Este es el caso ocurrido el martes, a escasos metros de la comisaría primera de Ciudad del Este. Según los datos que están manejando investigadores, detrás del hecho están agentes policiales en actividad, que lejos de cumplir con su misión de “proteger y servir”, están actuando al margen de la ley. Esta vez los bandidos “uniformados”, no se llevaron la carga gracias al desperfecto mecánico que sufrió el vehículo en que estaba la carga. Acorde a los datos de investigadores, este vehículo suele ser escoltado por agentes de Seprinte (Secretaría de Prevención e Investigación del Terrorismo), que lejos de cumplir con sus funciones de inteligencia, actúan como custodios privados.
Los bandidos «uniformados» actuaron con mucha inteligencia y conocían información sensible, ya que en ese horario prácticamente la comisaría primera estaba sin agentes policiales en la unidad. En el momento en que actuaron estos delincuentes, la mayor dotación policial estaba en el microcentro, y otra buena cantidad custodiaba el desfile cívico estudiantil que se estaba desarrollando. Jamás, en su sano juicio, los marginales iban a cometer un hecho de este tipo si sabían que en ese momento la comisaría estaba con personal suficiente; no se arriesgarían en absoluto.

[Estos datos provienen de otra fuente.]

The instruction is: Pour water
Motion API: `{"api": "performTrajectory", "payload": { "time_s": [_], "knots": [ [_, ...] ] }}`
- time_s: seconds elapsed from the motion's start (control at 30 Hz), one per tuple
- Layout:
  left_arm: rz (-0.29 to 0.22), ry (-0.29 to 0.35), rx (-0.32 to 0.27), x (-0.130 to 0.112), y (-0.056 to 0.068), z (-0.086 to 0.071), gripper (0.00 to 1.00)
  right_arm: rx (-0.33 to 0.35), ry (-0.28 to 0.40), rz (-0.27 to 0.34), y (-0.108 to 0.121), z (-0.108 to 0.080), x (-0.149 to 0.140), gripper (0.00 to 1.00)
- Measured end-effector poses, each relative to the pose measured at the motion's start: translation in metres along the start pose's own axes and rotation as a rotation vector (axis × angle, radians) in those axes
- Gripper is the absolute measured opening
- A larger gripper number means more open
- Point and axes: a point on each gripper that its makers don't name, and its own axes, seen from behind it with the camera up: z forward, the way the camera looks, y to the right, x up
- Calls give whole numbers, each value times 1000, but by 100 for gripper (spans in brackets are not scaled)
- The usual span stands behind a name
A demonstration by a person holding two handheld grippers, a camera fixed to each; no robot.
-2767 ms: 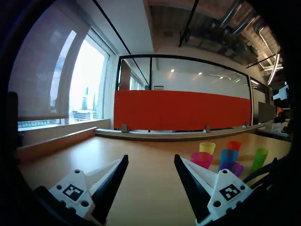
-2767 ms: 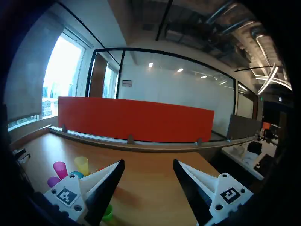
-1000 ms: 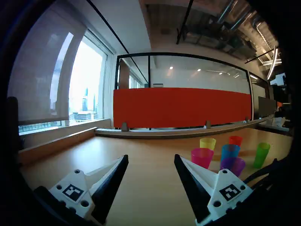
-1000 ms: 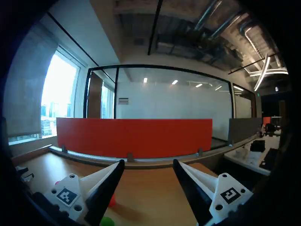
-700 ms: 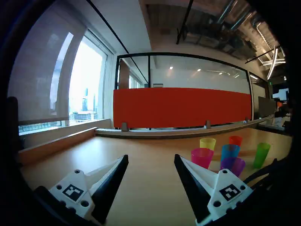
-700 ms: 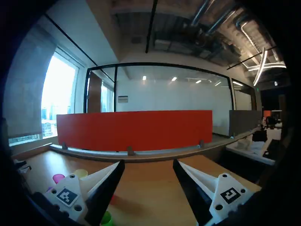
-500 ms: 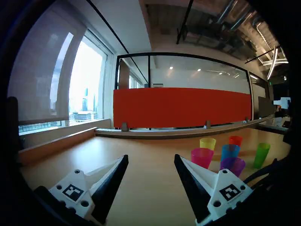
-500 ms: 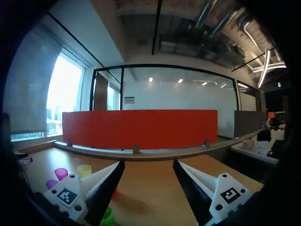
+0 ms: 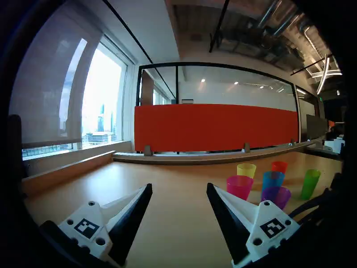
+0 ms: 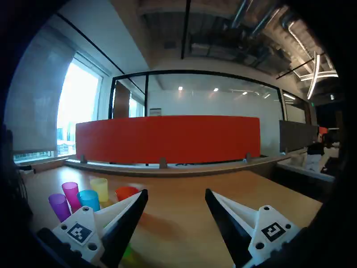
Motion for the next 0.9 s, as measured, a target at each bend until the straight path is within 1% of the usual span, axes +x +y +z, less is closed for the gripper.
{"api": "performTrajectory", "payload": {
  "time_s": [0.1,0.2,0.3,0.5,0.6,0.9],
  "knots": [
    [0,0,0,0,0,0,90,10,0,5,-1,0,-10,100],
    [0,0,0,0,0,0,90,19,-8,-7,-1,0,-19,99],
    [0,0,0,0,0,0,90,21,-8,-14,-1,-1,-21,100],
    [0,0,0,0,0,0,90,18,-4,-8,4,-2,-27,100],
    [0,0,0,0,0,0,90,20,-5,-9,6,-5,-25,100],
    [0,0,0,0,1,-1,90,24,-11,-28,3,-4,-28,99]
  ]
}}
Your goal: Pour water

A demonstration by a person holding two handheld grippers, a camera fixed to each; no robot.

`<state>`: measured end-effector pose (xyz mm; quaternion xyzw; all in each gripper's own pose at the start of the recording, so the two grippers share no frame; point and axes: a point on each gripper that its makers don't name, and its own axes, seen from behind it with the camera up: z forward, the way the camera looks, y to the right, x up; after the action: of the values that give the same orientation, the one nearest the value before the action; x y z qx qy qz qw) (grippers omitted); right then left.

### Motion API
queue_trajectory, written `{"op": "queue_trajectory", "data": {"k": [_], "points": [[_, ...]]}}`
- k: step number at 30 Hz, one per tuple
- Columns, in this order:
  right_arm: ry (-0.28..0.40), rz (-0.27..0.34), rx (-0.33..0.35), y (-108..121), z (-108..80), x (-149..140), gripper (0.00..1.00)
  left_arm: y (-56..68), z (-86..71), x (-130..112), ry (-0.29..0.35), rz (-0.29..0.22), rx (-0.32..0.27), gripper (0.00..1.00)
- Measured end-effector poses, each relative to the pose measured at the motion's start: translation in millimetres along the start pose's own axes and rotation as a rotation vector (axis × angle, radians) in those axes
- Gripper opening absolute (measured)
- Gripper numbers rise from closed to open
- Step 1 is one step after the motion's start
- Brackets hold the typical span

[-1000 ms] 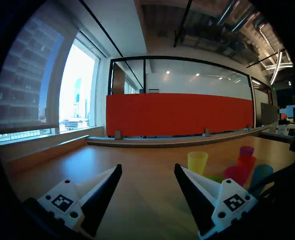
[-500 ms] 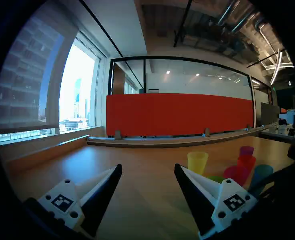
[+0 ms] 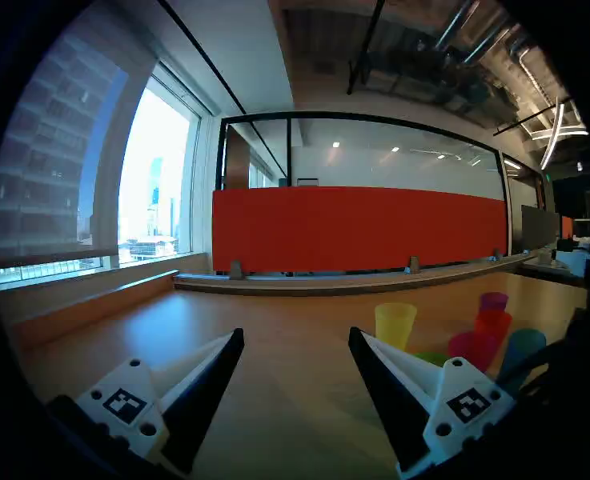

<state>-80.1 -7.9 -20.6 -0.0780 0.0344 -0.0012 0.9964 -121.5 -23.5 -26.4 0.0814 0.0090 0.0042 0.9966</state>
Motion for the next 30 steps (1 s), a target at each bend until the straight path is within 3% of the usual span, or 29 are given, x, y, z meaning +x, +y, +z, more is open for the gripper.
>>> {"op": "queue_trajectory", "data": {"k": [6, 12, 30], "points": [[-0.011, 0.007, -0.032, 10.8, 0.7, -11.2, 1.0, -0.3, 0.2, 0.0, 0.0, 0.0, 0.0, 0.98], [-0.024, 0.032, -0.019, 9.7, 2.1, -17.9, 1.0, 0.3, 0.2, -0.1, 0.0, 0.0, 0.0, 0.98], [-0.051, 0.017, -0.002, 4.6, 4.4, -34.7, 1.0, 0.3, 0.3, -0.3, 0.0, 0.0, 0.0, 0.98]]}}
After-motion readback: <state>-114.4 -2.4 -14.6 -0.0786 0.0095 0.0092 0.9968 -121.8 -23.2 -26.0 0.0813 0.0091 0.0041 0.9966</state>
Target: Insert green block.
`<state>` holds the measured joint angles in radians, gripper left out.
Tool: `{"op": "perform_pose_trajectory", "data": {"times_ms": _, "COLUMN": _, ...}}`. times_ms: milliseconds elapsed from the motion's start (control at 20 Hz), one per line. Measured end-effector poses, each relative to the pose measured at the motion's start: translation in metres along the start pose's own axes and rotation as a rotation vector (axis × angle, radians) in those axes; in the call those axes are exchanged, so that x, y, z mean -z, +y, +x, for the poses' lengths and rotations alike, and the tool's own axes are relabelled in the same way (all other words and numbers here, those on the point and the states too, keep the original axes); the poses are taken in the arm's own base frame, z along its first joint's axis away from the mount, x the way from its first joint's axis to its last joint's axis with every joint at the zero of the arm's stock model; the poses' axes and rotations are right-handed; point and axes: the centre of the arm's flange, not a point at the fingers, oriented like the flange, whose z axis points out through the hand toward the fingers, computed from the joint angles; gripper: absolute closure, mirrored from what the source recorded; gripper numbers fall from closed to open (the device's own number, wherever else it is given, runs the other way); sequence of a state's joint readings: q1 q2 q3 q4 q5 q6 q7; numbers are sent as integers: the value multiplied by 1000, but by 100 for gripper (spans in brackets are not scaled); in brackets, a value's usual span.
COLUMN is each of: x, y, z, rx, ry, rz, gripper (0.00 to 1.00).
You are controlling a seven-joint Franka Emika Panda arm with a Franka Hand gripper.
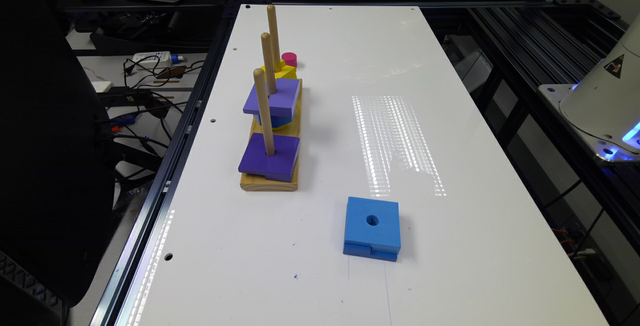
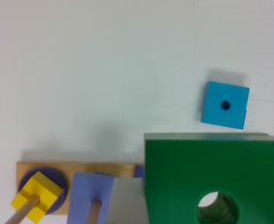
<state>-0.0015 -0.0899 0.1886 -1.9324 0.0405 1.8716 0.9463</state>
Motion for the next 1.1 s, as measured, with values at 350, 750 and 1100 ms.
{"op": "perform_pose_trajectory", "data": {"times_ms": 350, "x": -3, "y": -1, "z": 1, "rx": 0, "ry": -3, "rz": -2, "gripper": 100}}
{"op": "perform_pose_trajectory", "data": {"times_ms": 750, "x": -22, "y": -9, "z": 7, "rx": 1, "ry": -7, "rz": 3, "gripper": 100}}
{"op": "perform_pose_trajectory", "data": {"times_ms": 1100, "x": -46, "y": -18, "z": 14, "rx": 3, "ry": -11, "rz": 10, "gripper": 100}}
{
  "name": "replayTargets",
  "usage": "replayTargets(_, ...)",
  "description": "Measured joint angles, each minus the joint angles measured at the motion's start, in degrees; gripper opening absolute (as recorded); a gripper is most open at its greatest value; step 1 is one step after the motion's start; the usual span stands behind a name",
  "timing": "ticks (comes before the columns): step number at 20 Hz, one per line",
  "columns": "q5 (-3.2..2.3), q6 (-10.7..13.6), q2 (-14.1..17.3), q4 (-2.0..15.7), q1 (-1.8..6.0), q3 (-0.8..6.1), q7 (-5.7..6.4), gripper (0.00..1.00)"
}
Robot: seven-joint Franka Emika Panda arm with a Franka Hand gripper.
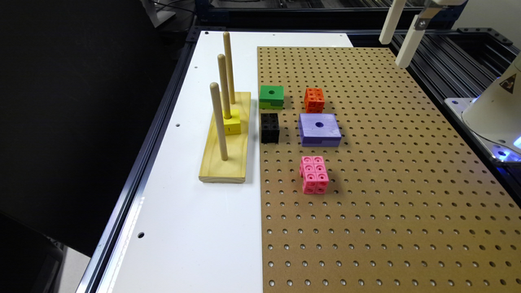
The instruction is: Pick up pink block.
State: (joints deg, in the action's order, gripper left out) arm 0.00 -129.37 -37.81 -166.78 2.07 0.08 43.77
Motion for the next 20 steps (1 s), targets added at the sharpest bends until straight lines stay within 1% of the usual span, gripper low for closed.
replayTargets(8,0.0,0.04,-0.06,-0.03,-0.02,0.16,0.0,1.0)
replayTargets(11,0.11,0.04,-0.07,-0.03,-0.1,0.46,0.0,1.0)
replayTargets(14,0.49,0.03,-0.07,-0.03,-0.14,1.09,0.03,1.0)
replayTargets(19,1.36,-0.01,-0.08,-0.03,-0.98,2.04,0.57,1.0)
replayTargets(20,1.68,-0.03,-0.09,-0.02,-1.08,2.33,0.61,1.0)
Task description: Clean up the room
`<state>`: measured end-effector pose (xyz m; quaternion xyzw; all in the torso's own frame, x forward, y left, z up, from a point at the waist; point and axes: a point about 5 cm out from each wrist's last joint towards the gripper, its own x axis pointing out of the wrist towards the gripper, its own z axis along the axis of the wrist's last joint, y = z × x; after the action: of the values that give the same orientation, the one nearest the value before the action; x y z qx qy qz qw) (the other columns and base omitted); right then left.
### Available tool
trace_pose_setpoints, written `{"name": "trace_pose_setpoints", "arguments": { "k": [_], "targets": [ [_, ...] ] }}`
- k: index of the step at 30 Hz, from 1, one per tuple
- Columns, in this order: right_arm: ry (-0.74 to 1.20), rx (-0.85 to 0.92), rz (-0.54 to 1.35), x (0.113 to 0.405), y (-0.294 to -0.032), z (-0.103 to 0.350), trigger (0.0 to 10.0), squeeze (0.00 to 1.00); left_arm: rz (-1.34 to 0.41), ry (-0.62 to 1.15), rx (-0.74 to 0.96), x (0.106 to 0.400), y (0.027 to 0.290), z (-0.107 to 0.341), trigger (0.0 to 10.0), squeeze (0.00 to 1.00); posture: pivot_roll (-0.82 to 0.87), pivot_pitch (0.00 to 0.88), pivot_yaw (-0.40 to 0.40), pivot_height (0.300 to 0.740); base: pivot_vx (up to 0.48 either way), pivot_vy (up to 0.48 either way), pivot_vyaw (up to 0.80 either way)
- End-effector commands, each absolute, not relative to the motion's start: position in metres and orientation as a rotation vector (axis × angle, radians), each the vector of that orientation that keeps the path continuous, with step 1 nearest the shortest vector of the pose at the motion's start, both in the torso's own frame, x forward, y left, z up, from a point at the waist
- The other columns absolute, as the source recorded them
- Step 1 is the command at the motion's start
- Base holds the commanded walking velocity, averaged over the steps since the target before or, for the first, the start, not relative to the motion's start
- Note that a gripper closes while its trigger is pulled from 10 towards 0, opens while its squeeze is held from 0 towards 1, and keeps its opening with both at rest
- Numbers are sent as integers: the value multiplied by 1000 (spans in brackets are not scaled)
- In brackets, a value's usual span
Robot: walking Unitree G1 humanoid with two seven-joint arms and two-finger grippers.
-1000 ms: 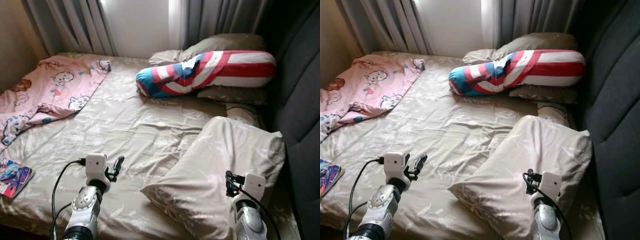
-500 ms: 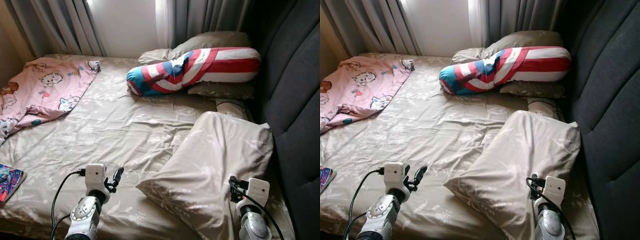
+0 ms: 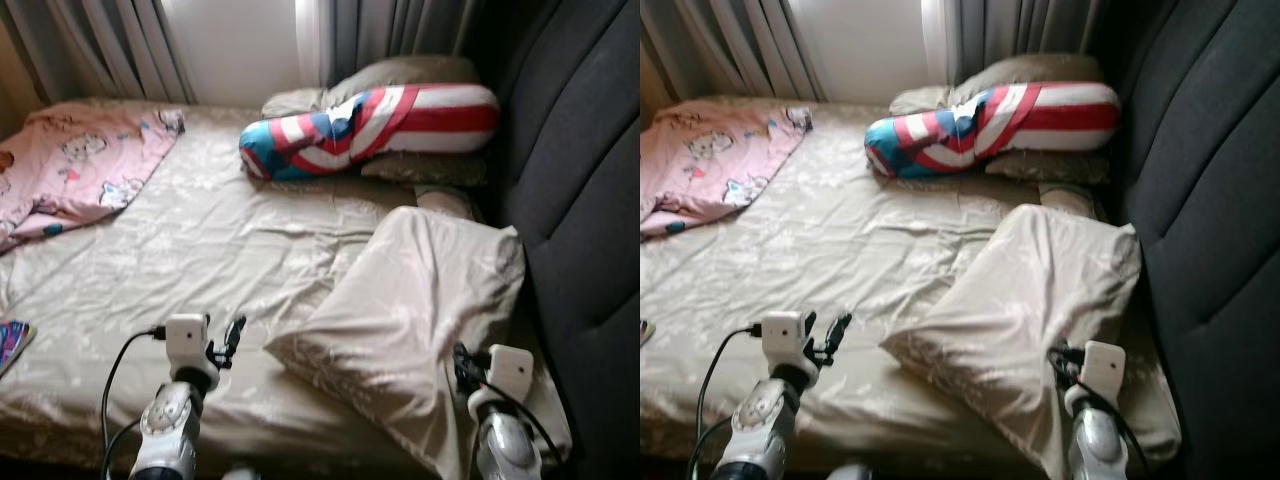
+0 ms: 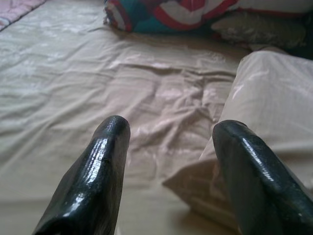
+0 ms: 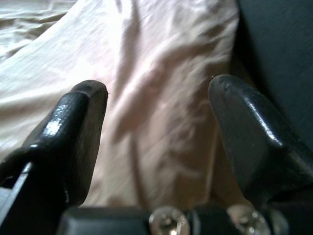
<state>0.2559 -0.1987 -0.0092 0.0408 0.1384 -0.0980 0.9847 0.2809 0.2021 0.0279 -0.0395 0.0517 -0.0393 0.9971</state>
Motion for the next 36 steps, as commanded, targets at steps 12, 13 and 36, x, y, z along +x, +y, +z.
{"name": "trace_pose_setpoints", "arguments": {
  "k": [12,13,36],
  "targets": [
    [329,156,-192,271,-196,-6,10000,1000,-100,102,-64,286,200,38,10000,0,0,118,-31,661,0,0,0],
    [342,163,-182,275,-195,-4,10000,1000,-100,102,-65,286,200,38,10000,0,3,130,-30,661,0,0,0],
    [544,174,-146,300,-190,1,10000,0,-80,117,-29,262,221,45,10000,0,105,232,13,661,0,0,0]
  ]
}}
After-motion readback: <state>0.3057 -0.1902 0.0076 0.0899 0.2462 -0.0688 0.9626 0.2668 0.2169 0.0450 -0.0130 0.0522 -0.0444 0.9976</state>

Esta vez sí ejecutaron su plan sin temor alguno, ya que manejaban la información necesaria. Ningún delincuente civil se iba a exponer a tal hecho como ocurrió en esta ocasión. Los datos aportados por investigadores policiales dan cuenta de que los integrantes de esta gavilla son verdaderamente agentes policiales. Otro punto destacado por los investigadores es que recibieron informaciones de que la firma afectada, al momento de realizar la entrega de sus mercaderías, suele tener el acompañamiento de agentes de Seprinte, que lejos de cumplir con su trabajo de inteligencia, se enmarcan en realizar servicio privado; esta vez, llamativamente, no estuvieron realizando el trabajo de custodio. Ahora los investigadores están abocados a obtener cámaras de seguridad instaladas en la zona para proseguir con el caso. Trascendió que el vehículo que usaron los marginales para materializar el hecho habría sido robado en la zona e incluso ya se tienen datos de algunos de los implicados.
DESMANTELAMIENTO
Como primera medida para proseguir con las investigaciones, el comandante de la Policía Nacional, Carlos Humberto Benítez, debe ordenar el desmantelamiento de la oficina regional de Seprite, que no está habilitada como tal para realizar servicio de vigilancia privada. El actual mandamás de la Policía Nacional estuvo por varios años en esta dependencia y sabe perfectamente cuál es la función de esta dependencia y la forma en que deben trabajar los agentes destinados en esta unidad. Los agentes de Seprinte incluso se creen intocables, alegando que ellos trabajan directamente bajo la subcomandancia y argumentando ser protegidos por la Embajada Norteamericana.